(Stored dataset items)
#####

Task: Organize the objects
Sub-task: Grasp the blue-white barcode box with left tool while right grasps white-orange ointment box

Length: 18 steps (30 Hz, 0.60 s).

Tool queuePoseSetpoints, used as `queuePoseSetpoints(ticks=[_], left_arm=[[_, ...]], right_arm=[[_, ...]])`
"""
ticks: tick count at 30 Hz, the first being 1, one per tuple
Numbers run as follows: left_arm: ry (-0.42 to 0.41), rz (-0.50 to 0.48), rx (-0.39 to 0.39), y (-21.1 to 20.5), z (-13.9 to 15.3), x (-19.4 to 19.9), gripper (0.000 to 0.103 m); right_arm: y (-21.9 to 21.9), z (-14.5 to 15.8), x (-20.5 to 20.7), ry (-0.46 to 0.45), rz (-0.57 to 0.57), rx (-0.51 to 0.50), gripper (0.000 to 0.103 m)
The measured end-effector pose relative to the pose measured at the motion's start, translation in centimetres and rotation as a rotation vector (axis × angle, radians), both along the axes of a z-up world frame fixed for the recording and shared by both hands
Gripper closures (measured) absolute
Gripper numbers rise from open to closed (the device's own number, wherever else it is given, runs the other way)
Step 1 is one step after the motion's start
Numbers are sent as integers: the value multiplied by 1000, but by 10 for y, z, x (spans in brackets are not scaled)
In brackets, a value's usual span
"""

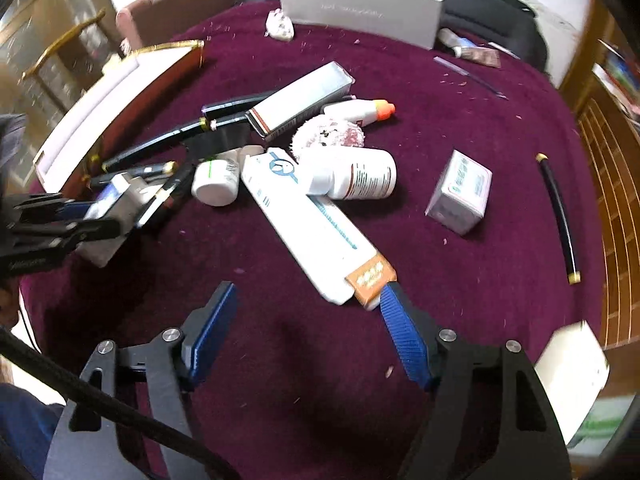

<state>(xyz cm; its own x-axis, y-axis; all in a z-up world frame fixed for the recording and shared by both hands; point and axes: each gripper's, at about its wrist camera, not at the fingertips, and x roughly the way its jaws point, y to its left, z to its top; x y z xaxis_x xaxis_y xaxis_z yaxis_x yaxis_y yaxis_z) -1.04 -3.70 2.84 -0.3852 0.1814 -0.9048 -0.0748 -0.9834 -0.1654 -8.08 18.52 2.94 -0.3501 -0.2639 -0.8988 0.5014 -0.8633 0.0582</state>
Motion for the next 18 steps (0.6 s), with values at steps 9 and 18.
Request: queuePoseSetpoints(ticks=[9, 18], left_arm=[[-10, -2, -48, 6, -4, 2, 73], [13, 0, -53, 7, -12, 5, 74]], right_arm=[[-11, -17, -48, -76, 76, 60, 29], [-38, -20, -24, -80, 96, 76, 76]])
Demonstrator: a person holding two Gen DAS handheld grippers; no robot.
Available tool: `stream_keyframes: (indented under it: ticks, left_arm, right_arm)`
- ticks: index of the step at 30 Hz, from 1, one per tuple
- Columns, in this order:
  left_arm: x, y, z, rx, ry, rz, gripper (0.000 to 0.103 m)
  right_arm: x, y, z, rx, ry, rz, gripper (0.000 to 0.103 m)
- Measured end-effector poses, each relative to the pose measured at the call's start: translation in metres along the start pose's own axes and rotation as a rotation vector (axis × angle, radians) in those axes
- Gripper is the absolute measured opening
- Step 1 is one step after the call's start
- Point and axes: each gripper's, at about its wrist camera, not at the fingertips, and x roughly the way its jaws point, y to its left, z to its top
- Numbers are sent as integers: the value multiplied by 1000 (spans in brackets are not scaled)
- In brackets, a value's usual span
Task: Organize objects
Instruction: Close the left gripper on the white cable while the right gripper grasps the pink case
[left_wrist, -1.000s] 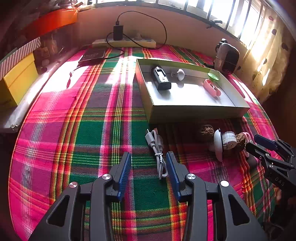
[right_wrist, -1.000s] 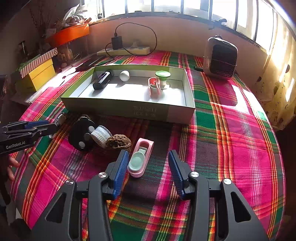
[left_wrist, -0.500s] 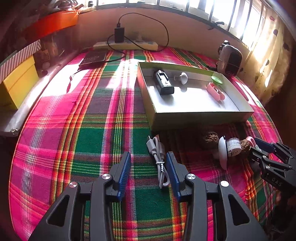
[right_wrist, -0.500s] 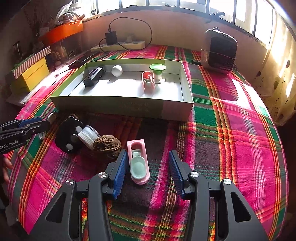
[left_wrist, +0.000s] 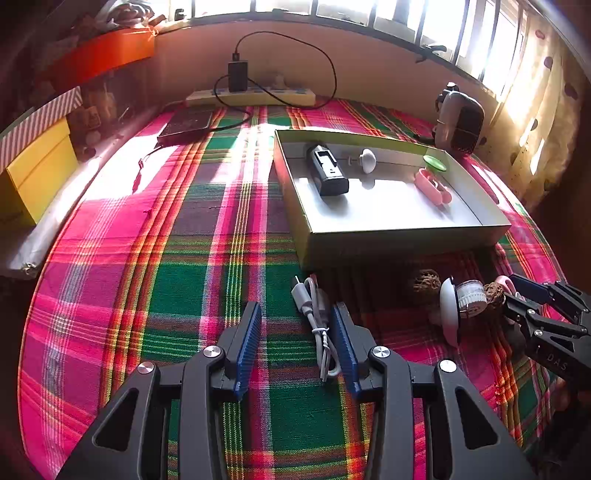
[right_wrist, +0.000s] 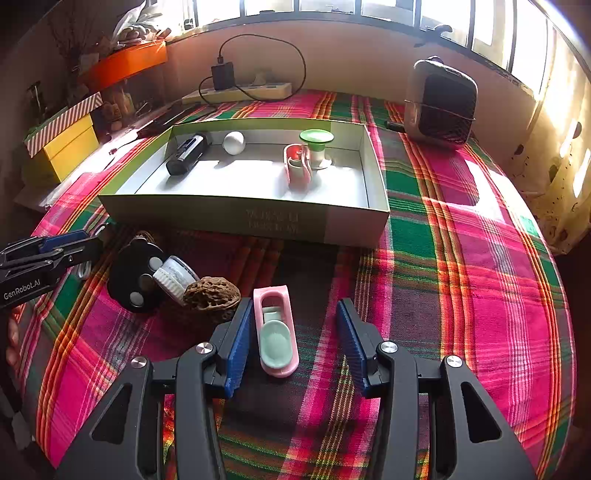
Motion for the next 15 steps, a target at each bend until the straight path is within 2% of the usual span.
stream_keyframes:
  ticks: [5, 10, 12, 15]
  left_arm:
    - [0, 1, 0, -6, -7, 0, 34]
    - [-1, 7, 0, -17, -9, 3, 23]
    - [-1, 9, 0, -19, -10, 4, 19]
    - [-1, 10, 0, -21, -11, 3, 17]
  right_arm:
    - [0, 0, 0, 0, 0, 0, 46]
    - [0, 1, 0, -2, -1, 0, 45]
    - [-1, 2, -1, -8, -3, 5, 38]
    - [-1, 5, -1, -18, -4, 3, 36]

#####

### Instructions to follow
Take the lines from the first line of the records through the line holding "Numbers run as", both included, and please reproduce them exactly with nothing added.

### Answer for the task
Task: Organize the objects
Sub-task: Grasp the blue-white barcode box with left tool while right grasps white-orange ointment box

Length: 18 steps (30 Hz, 0.60 s).

Tool queuePoseSetpoints, used as `queuePoseSetpoints(ticks=[_], left_arm=[[_, ...]], right_arm=[[_, ...]])`
"""
ticks: tick count at 30 Hz, the first being 1, one per tuple
Numbers run as follows: left_arm: ry (-0.42 to 0.41), rz (-0.50 to 0.48), rx (-0.39 to 0.39), y (-21.1 to 20.5), z (-13.9 to 15.3), x (-19.4 to 19.9), gripper (0.000 to 0.103 m); right_arm: y (-21.9 to 21.9), z (-14.5 to 15.8), x (-20.5 to 20.7), ry (-0.46 to 0.45), rz (-0.57 to 0.57), rx (-0.51 to 0.50), gripper (0.000 to 0.103 m)

The output requires no additions.